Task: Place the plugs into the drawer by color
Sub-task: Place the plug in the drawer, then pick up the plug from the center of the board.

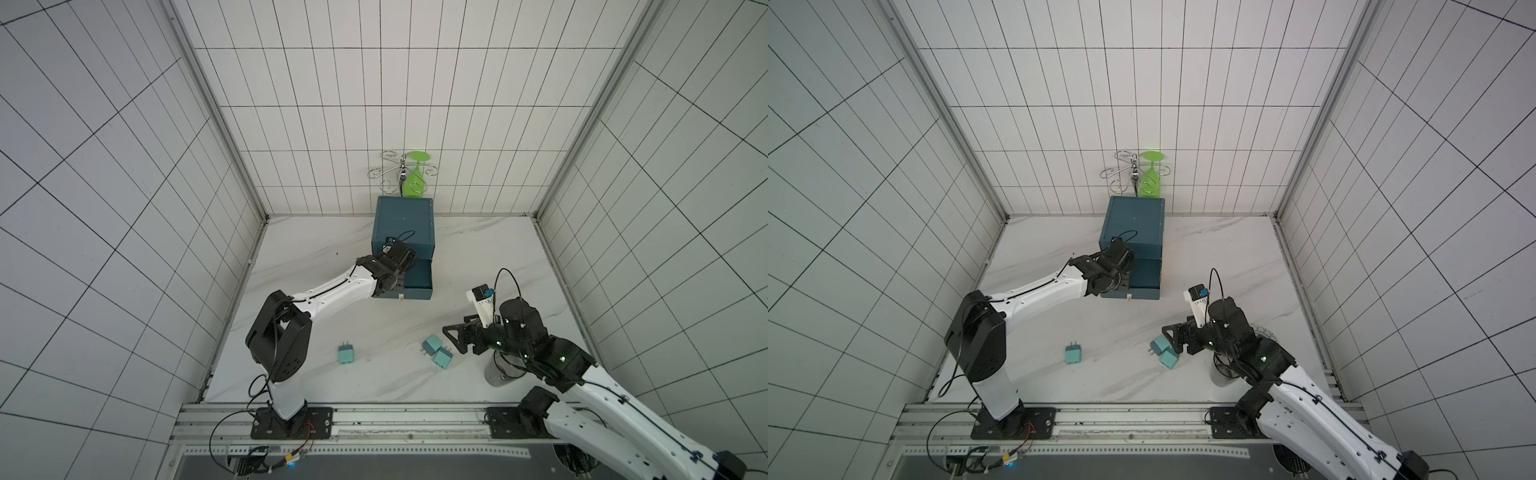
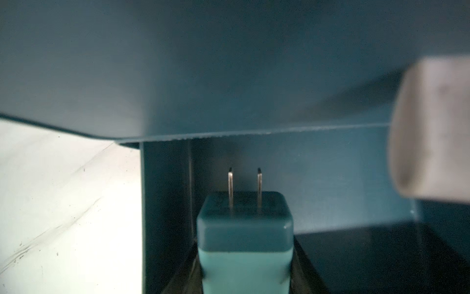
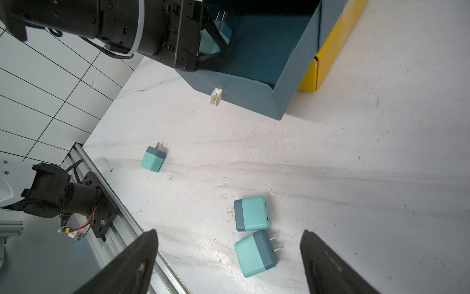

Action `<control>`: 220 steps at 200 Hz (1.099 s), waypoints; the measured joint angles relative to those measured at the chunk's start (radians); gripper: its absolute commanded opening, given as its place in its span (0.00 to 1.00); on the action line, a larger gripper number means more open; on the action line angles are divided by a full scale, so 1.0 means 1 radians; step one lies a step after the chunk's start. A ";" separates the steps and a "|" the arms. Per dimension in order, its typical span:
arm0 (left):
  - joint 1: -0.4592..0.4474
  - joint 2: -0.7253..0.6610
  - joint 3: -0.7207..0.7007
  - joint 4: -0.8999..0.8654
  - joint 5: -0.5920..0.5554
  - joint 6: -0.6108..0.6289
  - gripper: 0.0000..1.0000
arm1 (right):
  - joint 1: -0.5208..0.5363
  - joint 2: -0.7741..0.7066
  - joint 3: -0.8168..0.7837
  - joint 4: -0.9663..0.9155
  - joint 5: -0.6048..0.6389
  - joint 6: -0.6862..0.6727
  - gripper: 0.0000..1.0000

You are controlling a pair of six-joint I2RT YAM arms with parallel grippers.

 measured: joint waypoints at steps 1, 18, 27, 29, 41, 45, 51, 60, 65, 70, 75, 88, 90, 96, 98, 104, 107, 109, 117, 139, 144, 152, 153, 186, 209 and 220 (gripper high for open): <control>0.000 0.000 0.000 0.000 -0.001 0.000 0.33 | 0.000 0.000 0.000 0.000 0.000 0.000 0.92; -0.001 0.004 0.005 -0.006 -0.004 -0.008 0.38 | 0.000 0.001 0.000 0.000 0.000 0.000 0.92; -0.001 0.006 0.009 -0.013 -0.005 -0.012 0.42 | 0.000 0.003 0.000 0.000 0.000 0.000 0.92; -0.001 0.008 0.010 -0.015 -0.005 -0.013 0.43 | 0.000 0.003 0.000 0.000 0.000 0.000 0.92; -0.001 0.013 0.017 -0.027 -0.005 -0.017 0.53 | 0.000 0.008 0.000 0.000 0.000 0.000 0.92; -0.001 0.014 0.018 -0.029 -0.005 -0.020 0.56 | 0.000 0.010 0.000 0.000 0.000 0.000 0.92; -0.001 0.016 0.020 -0.030 -0.005 -0.024 0.58 | 0.000 0.013 0.000 0.000 0.000 0.000 0.92; -0.001 0.017 0.022 -0.035 -0.004 -0.028 0.59 | 0.000 0.014 0.000 0.000 0.000 0.000 0.92; -0.001 0.017 0.023 -0.037 -0.003 -0.029 0.62 | 0.000 0.014 0.000 0.000 0.000 0.000 0.92; -0.001 0.017 0.024 -0.038 -0.003 -0.029 0.64 | 0.000 0.014 0.000 0.000 0.000 0.000 0.92; -0.001 0.017 0.025 -0.040 -0.003 -0.030 0.64 | 0.000 0.014 0.000 0.000 0.000 0.000 0.92; -0.001 0.017 0.026 -0.040 -0.002 -0.032 0.61 | 0.000 0.014 0.000 0.000 0.001 0.000 0.92; -0.001 0.017 0.026 -0.040 -0.002 -0.032 0.61 | 0.000 0.014 0.000 0.000 0.001 0.000 0.92; -0.001 0.017 0.026 -0.040 -0.002 -0.034 0.60 | 0.000 0.014 0.000 0.000 0.002 0.000 0.92; -0.001 0.017 0.026 -0.039 -0.001 -0.034 0.60 | 0.000 0.014 0.000 0.000 0.002 0.000 0.92; -0.001 0.017 0.026 -0.039 0.001 -0.036 0.60 | 0.000 0.014 0.000 0.000 0.002 0.000 0.92; -0.001 0.017 0.026 -0.038 0.001 -0.036 0.60 | 0.000 0.014 0.000 0.000 0.002 0.000 0.92; -0.001 0.017 0.026 -0.038 0.002 -0.037 0.59 | 0.000 0.014 0.000 0.000 0.002 -0.001 0.92; -0.001 0.017 0.026 -0.038 0.003 -0.037 0.59 | 0.000 0.015 0.000 0.000 0.004 -0.001 0.92; -0.007 0.002 0.029 -0.046 0.006 -0.039 0.60 | 0.000 0.021 0.000 0.000 0.005 -0.001 0.92; -0.009 -0.006 0.029 -0.053 0.003 -0.039 0.61 | 0.000 0.023 0.000 0.000 0.005 -0.001 0.92; -0.018 -0.032 0.029 -0.073 -0.006 -0.040 0.62 | 0.000 0.025 0.000 0.000 0.005 -0.001 0.92; -0.020 -0.038 0.028 -0.076 -0.009 -0.041 0.62 | 0.000 0.025 0.000 0.000 0.005 -0.001 0.92; -0.076 -0.285 -0.042 -0.153 -0.053 -0.088 0.61 | 0.000 0.026 0.000 0.000 0.003 0.000 0.92; -0.085 -0.494 -0.183 -0.207 -0.073 -0.136 0.61 | 0.000 0.026 0.000 0.000 -0.003 0.000 0.92; -0.083 -0.564 -0.272 -0.232 -0.079 -0.166 0.62 | 0.000 0.026 0.000 0.001 -0.005 0.000 0.92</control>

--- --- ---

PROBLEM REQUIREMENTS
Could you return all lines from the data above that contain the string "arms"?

SOLUTION FOR THIS TASK
Action `<control>`: 220 steps at 200 Hz (1.099 s), waypoints; the measured joint angles relative to those measured at the chunk's start (radians); gripper: its absolute commanded opening, given as its place in its span (0.00 to 1.00); on the action line, a larger gripper number means more open; on the action line angles are divided by a full scale, so 1.0 means 1 radians; step one lies a step after the chunk's start. A ";" separates the steps and a "|" the arms. Per dimension in order, its typical span:
You are controlling a pair of six-joint I2RT YAM arms with parallel grippers.

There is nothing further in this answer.